Doctors blame increasing pollution for children becoming deformed in Jharia. In 2018, a study conducted by the state government among children aged between 6-14 years found 650 of them were suffering from disabilities, including 150 afflicted with cerebral palsy. The number was 550 in 2017.
“The numbers would certainly be more if the age constraints are removed,” said Manoj Singh, a physiotherapist who was part of the team that conducted the study. “Coal dust is omnipresent in Jharia and clothes turn dark black with soot within minutes of being kept outside in the open. The pollution starts impacting the mothers right from their womb that results in the birth of children with disabilities.”
“It is not just pollution but people are also facing water contamination and it’s scarcity but political leaders hardly seem to be worried…The state polls are expected any time now but no step has been taken to deal with the crisis. Elections come and go but the situation remains the same. Sometimes, sapling plantations are being done but nothing much has been achieved from such initiatives. The situation continues to turn worse with each passing day,” said Govind Nath Sharma.
Coal pickers in Jharia scavenge for leftover coal and get exposed to toxic gases for several hours. Photo by Gurvinder Singh.
The Jharkhand pollution watchdog is critical of BCCL for violating environmental norms in its opencast operations. “The overburden dump comprising the rocks removed for the extraction of coal has to be used again for filling up the dig up pits, but instead they’re openly kept near the coalmines that slowly assume the shape of mountains. The burnt particles of coal from the underground fire are also dumped over the rocks and they fly in the air, making the environment polluted,” said Rajiv Sharma, member of Jharkhand State Pollution Control Board (JSPCB). “The tall overburden dump blocks the entry of fresh air into Jharia and thus turns the environment polluted.”
JSPCB in June asked BCCL to work on an action plan to bring down air pollution in Dhanbad by at least 20 percent over the next two years. It has also asked BCCL to plant trees to curb pollution. BCCL did not respond to an email seeking clarification on environmental issues.
Rehab plan yet to take off
Since it’s not possible to put out the coal fires, it is important to relocate people living in close proximity to them. However, rehabilitation efforts leave a lot to be desired. In 2008, BCCL released a master plan to deal with the fire and land subsidence hazards and fixed a timeline of 12 years for resettlement and rehabilitation of local residents.
The responsibility of the resettlement was given to Jharia Rehabilitation and Development Authority (JRDA), which identified 595 sites, including 11 in West Bengal’s Raniganj area where BCCL also operates mines, that involved 79,000 families to be relocated by 2020. A budget of around Rs 70 billion was set aside for the purpose.

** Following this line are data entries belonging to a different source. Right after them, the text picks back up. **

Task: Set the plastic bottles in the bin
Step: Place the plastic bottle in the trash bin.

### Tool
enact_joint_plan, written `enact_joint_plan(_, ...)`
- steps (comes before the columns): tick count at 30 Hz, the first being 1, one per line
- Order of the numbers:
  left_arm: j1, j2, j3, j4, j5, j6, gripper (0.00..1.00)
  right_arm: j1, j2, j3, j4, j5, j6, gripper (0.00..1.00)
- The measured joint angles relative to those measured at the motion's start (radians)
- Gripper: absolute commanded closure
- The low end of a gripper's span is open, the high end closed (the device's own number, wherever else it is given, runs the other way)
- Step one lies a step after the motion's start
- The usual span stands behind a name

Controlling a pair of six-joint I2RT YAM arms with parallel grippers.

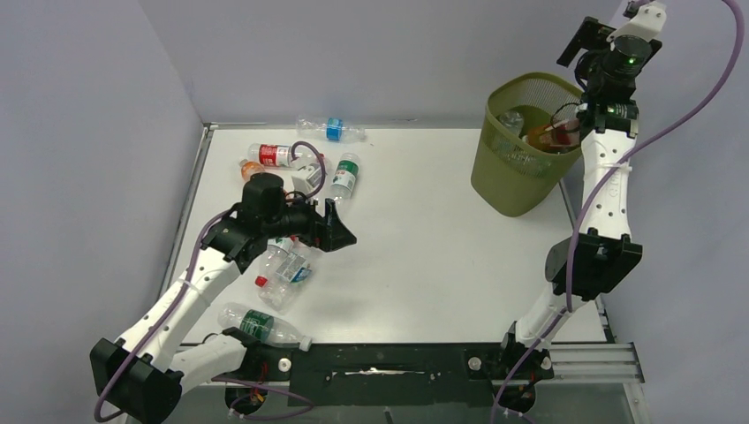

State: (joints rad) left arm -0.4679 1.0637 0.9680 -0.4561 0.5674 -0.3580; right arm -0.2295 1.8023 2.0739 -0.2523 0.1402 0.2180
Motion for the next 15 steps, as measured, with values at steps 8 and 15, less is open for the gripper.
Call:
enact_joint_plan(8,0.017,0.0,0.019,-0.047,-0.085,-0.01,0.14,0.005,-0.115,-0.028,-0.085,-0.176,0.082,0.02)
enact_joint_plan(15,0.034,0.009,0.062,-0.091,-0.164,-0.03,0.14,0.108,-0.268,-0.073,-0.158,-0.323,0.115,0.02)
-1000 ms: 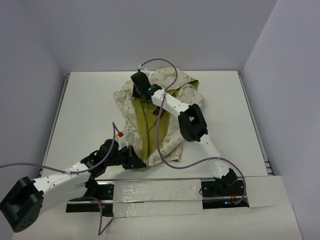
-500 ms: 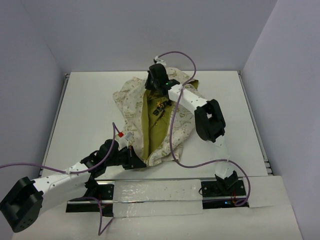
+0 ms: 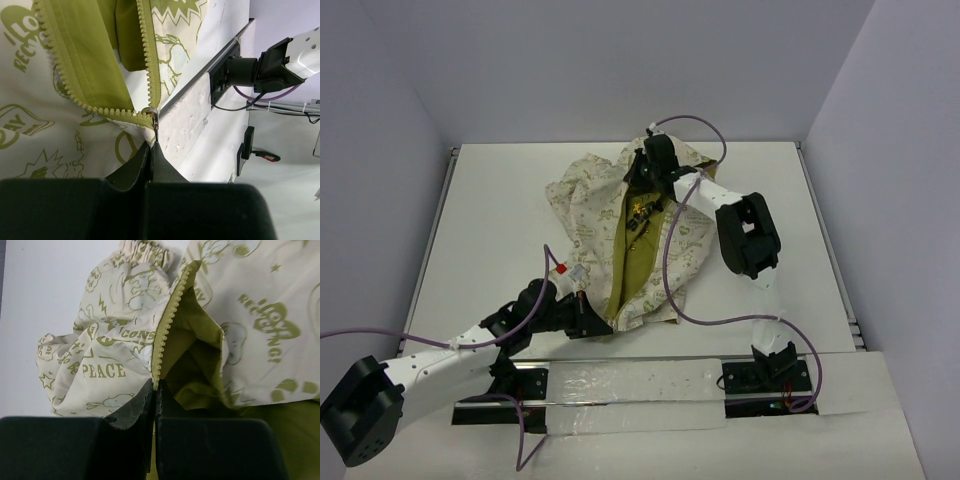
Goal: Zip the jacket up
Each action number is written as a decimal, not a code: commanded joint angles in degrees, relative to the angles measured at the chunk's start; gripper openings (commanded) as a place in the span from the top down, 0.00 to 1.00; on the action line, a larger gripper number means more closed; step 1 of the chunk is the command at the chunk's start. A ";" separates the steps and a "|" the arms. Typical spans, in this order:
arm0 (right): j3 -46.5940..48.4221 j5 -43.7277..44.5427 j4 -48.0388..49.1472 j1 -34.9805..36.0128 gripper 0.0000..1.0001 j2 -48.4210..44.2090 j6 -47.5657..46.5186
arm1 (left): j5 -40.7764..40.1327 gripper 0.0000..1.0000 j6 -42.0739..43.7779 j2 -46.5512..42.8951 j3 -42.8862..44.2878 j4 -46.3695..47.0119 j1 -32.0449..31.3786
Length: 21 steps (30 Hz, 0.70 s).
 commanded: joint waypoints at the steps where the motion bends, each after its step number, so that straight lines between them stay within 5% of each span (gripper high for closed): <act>1: 1.23 -3.71 5.79 -1.88 1.00 -2.34 -0.14 | -0.19 1.00 0.40 -0.80 0.14 0.19 -0.53; 9: 0.92 -1.52 1.51 -2.14 1.00 -4.17 -2.63 | -0.46 1.00 0.22 -2.00 0.11 -0.54 -0.70; 10: 0.05 -0.91 1.00 -2.23 0.85 -4.95 -2.97 | -0.46 1.00 0.05 -2.17 -0.06 -0.37 -0.62; 14: -2.45 -0.81 -0.24 -2.07 0.55 -7.72 -4.45 | -0.20 1.00 0.38 -1.83 0.26 -0.27 -0.78; 21: -10.51 0.32 -3.50 -0.40 0.47 -15.51 -7.92 | -0.37 1.00 0.92 -1.74 0.64 -0.69 -1.02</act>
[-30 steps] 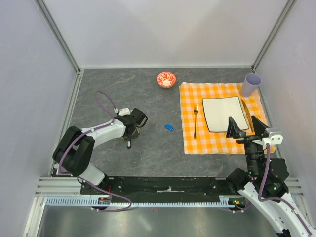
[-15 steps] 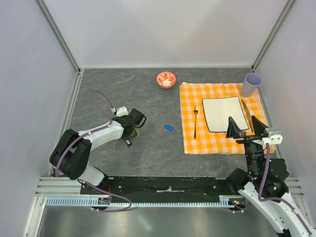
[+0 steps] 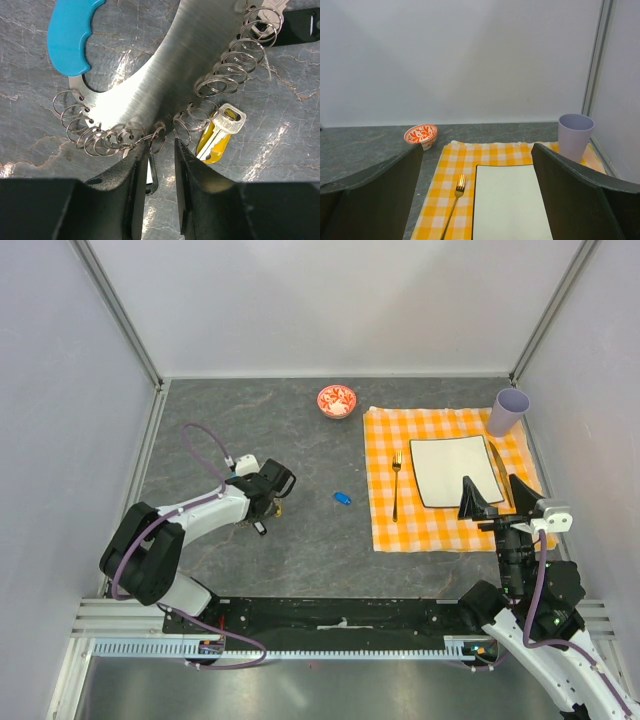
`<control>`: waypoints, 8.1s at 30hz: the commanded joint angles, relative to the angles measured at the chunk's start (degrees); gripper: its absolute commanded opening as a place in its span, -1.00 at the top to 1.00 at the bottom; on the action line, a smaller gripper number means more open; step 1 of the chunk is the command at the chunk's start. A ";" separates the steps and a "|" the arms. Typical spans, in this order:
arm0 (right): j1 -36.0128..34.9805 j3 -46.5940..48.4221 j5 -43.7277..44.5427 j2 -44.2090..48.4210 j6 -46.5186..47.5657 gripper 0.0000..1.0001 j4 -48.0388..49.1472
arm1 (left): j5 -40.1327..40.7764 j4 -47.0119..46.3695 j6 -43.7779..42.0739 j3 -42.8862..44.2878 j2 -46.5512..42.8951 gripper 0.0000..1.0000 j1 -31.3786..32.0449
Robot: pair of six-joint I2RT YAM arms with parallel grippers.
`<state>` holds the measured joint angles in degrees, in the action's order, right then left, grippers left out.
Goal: Put the keys on the keyring
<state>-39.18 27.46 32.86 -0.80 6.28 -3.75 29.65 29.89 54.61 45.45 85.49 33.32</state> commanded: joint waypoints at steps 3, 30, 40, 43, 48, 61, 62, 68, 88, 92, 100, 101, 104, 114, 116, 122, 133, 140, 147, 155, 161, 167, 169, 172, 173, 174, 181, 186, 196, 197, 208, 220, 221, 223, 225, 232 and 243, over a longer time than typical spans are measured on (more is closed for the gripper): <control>-0.46 0.57 0.71 0.53 0.66 -0.96 0.67 | 0.68 -1.68 1.02 -1.33 -0.94 0.37 -0.27; -0.72 0.49 0.80 0.53 0.75 -0.96 0.58 | 1.11 -1.94 -1.17 -0.27 -1.29 0.45 -2.30; -0.90 0.57 0.80 0.53 0.66 -0.96 0.58 | -0.29 -2.38 -2.40 0.16 -2.17 0.54 -2.65; -0.90 0.57 0.80 0.53 0.66 -0.96 0.50 | -0.91 -2.38 -2.93 0.60 -2.17 0.54 -2.65; -0.90 0.49 0.80 0.53 0.66 -0.96 0.50 | -1.26 -2.38 -3.55 0.95 -2.35 0.56 -2.65; -1.16 0.49 0.98 0.53 0.75 -0.96 0.58 | -1.44 -2.56 -3.63 1.39 -0.94 0.65 -2.65; -1.08 0.49 0.98 0.53 0.75 -0.96 0.58 | -1.18 -2.47 -3.63 1.57 -0.86 0.63 -2.73; -1.25 0.49 0.98 0.53 0.84 -0.96 0.58 | -1.00 -2.21 -3.46 1.57 0.20 0.61 -3.35; -1.25 0.49 0.98 0.53 0.92 -0.96 0.58 | -0.12 -1.15 -4.60 1.57 -1.20 0.96 -4.14; -1.34 0.66 0.80 0.53 1.01 -0.96 0.50 | 1.64 0.69 -5.74 2.18 -5.76 0.96 -4.14; -1.25 1.27 -1.57 0.27 0.49 -0.96 0.59 | 3.58 0.26 -20.28 3.41 -22.72 0.96 -4.14; -1.25 1.62 -2.01 0.01 -0.65 -0.96 0.58 | 2.79 -2.27 -23.03 3.42 -25.00 0.96 -4.14; -1.16 4.26 -6.65 -2.44 -4.07 -0.96 -0.38 | -2.30 -7.28 -33.23 2.98 -33.44 0.96 -4.14; -1.25 17.36 -37.59 -29.51 -12.34 -0.96 -11.02 | -34.95 -20.66 -58.72 -5.63 -58.77 0.96 -4.14; -1.25 18.33 -40.93 -33.90 -15.67 -0.96 -10.41 | -39.38 -20.22 -60.05 -6.43 -60.52 0.96 -4.14; -1.25 17.71 -48.33 -41.73 -21.21 -0.96 -3.82 | -55.21 -21.19 -61.29 -7.84 -60.10 0.96 -4.14; -1.25 4.53 -62.63 -49.20 -16.31 -0.96 32.04 | -71.75 -33.48 -51.63 -10.03 -52.01 0.96 -4.14; -1.25 6.38 -76.18 -57.20 -15.07 -0.83 41.34 | -74.21 -39.65 -48.54 -12.32 -49.81 0.96 -4.14; -1.25 8.83 -80.32 -62.04 -15.34 -0.51 44.44 | -79.74 -34.47 -56.09 -8.54 -47.53 0.96 -4.14; -2.04 12.08 -83.04 -65.99 -14.37 -0.07 44.79 | -81.50 -34.63 -57.69 -7.48 -44.98 0.96 -4.14; -3.71 14.10 -84.98 -69.77 -14.02 0.42 44.97 | -80.80 -36.74 -56.28 -8.45 -45.33 0.96 -4.14; -5.29 15.78 -87.27 -72.32 -13.84 0.49 44.88 | -80.19 -37.71 -55.58 -8.80 -45.33 0.96 -4.14; -5.64 15.87 -87.18 -72.76 -13.84 0.50 44.79 | -80.62 -37.62 -55.58 -8.89 -45.33 0.96 -4.14; -5.91 16.04 -87.00 -73.21 -13.75 0.60 44.88 | -80.80 -37.62 -55.58 -8.89 -45.42 0.96 -4.14; -5.91 16.13 -86.92 -73.38 -13.67 0.68 44.97 | -80.89 -37.71 -55.58 -8.89 -45.42 0.96 -4.14; -5.91 16.04 -86.91 -73.38 -13.67 0.71 44.80 | -80.98 -37.62 -55.49 -8.98 -45.50 0.96 -4.14; -5.82 16.30 -87.18 -73.12 -12.79 1.00 42.78 | -79.93 -33.42 -59.08 -7.58 -46.29 0.96 -4.23; -5.91 17.10 -87.27 -72.33 -10.68 1.00 39.79 | -75.71 -23.84 -65.93 -6.25 -48.22 0.74 -4.23; -5.91 16.75 -86.91 -71.62 -11.46 1.00 41.27 | -77.54 -22.42 -65.77 -6.43 -49.37 0.25 -4.84; -5.91 16.66 -87.09 -71.62 -11.90 1.00 41.71 | -77.90 -22.68 -65.42 -6.52 -48.85 0.25 -4.84; -5.91 20.68 -86.56 -70.48 -3.76 1.00 30.67 | -79.93 -21.89 -64.98 -5.29 -46.03 0.24 -5.20; -9.42 32.65 -75.49 -69.34 19.79 1.00 -0.28 | -77.28 -18.64 -69.81 -5.81 -50.25 0.17 -5.20; -9.60 33.44 -73.92 -69.25 20.86 1.00 -1.69 | -77.20 -18.81 -69.73 -5.73 -50.51 0.17 -5.20; -10.56 34.76 -72.33 -68.73 23.58 1.00 -4.16 | -77.20 -19.17 -69.73 -5.55 -50.51 0.14 -5.20; -11.44 35.03 -70.84 -68.02 25.70 1.00 -4.42 | -77.20 -19.17 -69.90 -5.11 -50.07 0.09 -5.20; -12.85 37.05 -66.09 -69.07 31.07 1.00 -5.57 | -76.49 -18.12 -72.71 -2.65 -47.26 -0.12 -5.20; -13.03 42.23 -66.26 -72.33 32.92 1.00 -9.70 | -77.64 -15.30 -78.78 0.69 -41.64 -0.04 -5.20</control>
<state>-51.92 65.56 -33.08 -72.51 36.99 -14.59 -47.07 13.58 -19.79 43.77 42.74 28.56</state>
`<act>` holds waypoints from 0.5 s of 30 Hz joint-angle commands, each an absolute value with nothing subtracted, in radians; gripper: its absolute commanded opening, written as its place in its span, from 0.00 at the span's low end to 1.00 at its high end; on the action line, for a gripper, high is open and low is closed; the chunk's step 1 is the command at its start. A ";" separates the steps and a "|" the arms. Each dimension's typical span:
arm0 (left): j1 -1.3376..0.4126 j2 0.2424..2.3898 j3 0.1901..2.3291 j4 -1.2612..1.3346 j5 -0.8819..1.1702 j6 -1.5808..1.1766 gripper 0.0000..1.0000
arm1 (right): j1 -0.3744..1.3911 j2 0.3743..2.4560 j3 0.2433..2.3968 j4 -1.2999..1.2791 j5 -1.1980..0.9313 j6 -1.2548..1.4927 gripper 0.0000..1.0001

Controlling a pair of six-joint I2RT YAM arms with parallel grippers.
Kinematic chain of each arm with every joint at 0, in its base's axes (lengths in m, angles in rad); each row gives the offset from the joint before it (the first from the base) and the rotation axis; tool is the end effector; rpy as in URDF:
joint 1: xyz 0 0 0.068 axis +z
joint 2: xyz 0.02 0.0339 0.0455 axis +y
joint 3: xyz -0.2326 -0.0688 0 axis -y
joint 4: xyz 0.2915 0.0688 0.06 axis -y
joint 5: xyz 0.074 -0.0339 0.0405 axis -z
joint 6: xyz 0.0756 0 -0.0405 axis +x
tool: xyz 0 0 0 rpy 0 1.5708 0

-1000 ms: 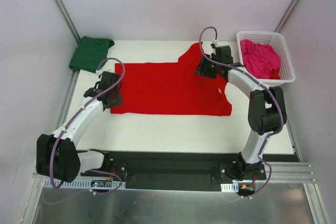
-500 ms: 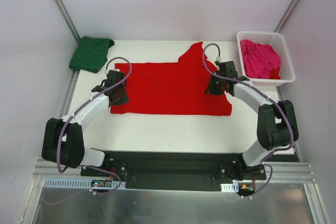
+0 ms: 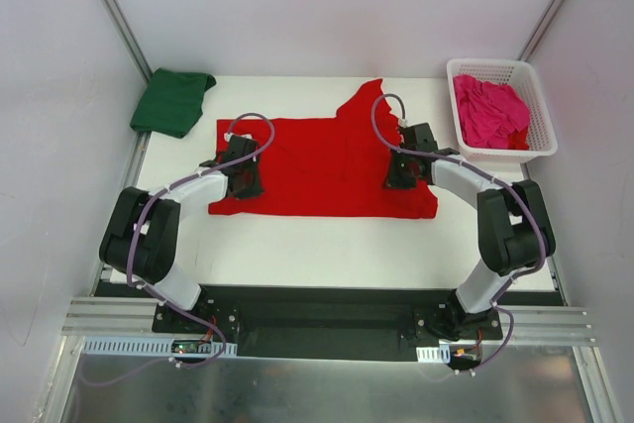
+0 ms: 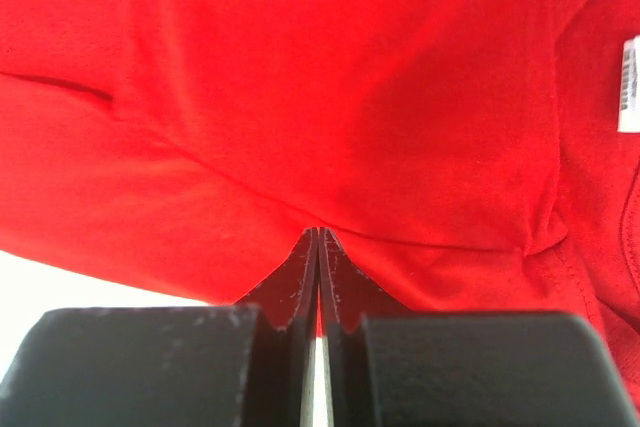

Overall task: Fold and stack the t-shirts
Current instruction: Fold the flattened tshirt in 1/3 of the way

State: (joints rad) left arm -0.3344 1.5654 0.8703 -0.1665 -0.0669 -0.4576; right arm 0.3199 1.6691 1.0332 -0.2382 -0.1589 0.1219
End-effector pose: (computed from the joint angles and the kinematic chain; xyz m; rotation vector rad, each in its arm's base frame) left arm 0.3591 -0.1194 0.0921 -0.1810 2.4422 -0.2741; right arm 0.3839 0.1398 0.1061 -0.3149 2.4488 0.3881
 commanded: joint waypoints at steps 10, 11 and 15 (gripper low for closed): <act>-0.342 1.549 0.825 -0.146 -0.012 -0.491 0.00 | 0.357 1.689 0.944 -0.294 -0.080 0.164 0.02; -0.342 1.546 0.812 -0.146 -0.011 -0.497 0.00 | 0.360 1.684 0.934 -0.298 -0.080 0.172 0.02; -0.342 1.531 0.781 -0.150 -0.002 -0.515 0.00 | 0.371 1.658 0.894 -0.307 -0.074 0.187 0.02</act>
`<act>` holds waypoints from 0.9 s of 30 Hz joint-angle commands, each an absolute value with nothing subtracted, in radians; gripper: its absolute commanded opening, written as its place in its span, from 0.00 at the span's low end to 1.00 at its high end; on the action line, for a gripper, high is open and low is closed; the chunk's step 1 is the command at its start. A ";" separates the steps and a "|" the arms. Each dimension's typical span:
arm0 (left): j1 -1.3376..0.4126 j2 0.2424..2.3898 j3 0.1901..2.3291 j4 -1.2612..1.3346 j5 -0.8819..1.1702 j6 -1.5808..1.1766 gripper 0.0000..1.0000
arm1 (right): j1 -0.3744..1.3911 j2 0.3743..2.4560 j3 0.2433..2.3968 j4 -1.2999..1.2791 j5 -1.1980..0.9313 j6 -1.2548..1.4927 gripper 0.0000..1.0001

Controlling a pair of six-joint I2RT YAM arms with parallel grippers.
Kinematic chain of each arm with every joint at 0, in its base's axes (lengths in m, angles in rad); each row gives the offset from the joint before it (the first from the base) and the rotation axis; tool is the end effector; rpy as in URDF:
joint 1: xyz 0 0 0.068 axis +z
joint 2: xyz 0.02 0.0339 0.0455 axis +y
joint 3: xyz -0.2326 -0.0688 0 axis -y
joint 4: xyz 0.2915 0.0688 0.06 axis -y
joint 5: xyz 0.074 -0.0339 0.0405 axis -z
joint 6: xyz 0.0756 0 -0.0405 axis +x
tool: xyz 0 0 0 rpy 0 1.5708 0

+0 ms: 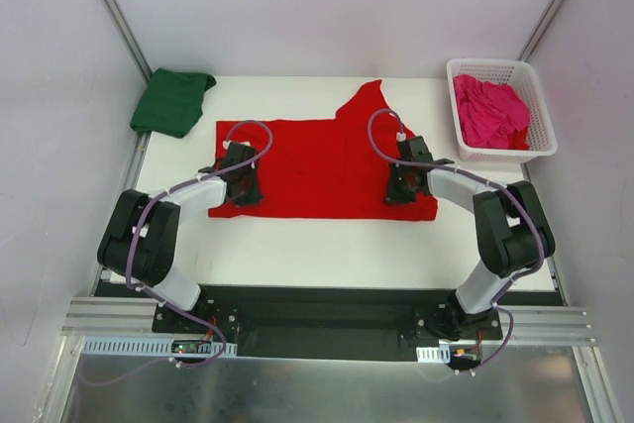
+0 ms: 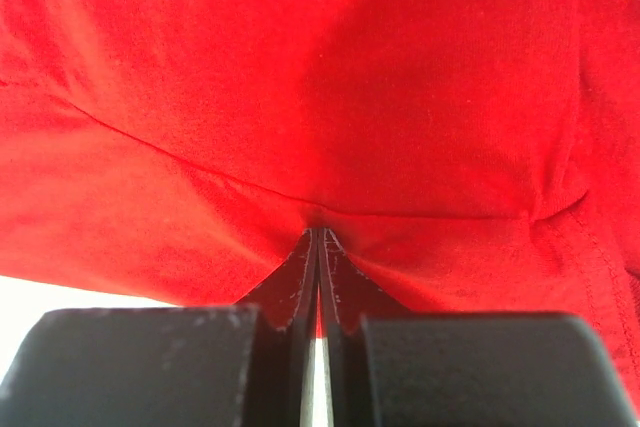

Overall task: Fold and stack the t-shirts
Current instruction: Fold the flattened tshirt in 1/3 of the way

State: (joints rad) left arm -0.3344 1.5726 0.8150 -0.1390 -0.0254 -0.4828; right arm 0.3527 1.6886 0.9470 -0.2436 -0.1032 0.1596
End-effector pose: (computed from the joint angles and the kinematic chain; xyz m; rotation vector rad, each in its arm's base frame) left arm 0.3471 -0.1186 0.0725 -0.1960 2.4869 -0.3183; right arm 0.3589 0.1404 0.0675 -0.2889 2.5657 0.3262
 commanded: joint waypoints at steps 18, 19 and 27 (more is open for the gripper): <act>-0.360 1.312 0.592 -0.173 0.092 -0.614 0.00 | 0.431 1.491 0.758 -0.414 -0.055 0.253 0.02; -0.364 1.296 0.583 -0.181 0.095 -0.623 0.00 | 0.436 1.482 0.737 -0.417 -0.057 0.259 0.02; -0.403 1.123 0.469 -0.233 0.100 -0.673 0.00 | 0.489 1.391 0.644 -0.443 -0.048 0.316 0.02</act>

Manoj Ramani, 48, at his residence surrounded by smoke released from the mines. A plan to relocate people to safer areas has moved at a snail’s pace, with a mere 3,000 families out of 140,000 rehabilitated to a nearby township. Photo by Gurvinder Singh.
However, not much has been done since then. In 11 years, just 3,000 families have been rehabilitated so far to Belgoria, a new township around 15 km from Jharia. In the meanwhile, the number of families to be rehabilitated has swelled to around 140,000 from 79,000 families.
“The authorities cannot be completely blamed as people also refuse to move out because most of them are coal scavengers and have livelihood issues,” said Raju Rajak, in-charge, survey, JRDA. “We are trying to create alternative livelihoods in that area in order to hasten the shifting process.”
Even as the rehabilitation process moves at a snail’s pace, the outlook for the people in Jharia remains bleak. “Jharia would vanish in future, and there would be no trace of it,” prophesied Sharma, the area journalist. “The fire like a hungry demon would devour all of us, and pollution would only hasten the diminishing process.”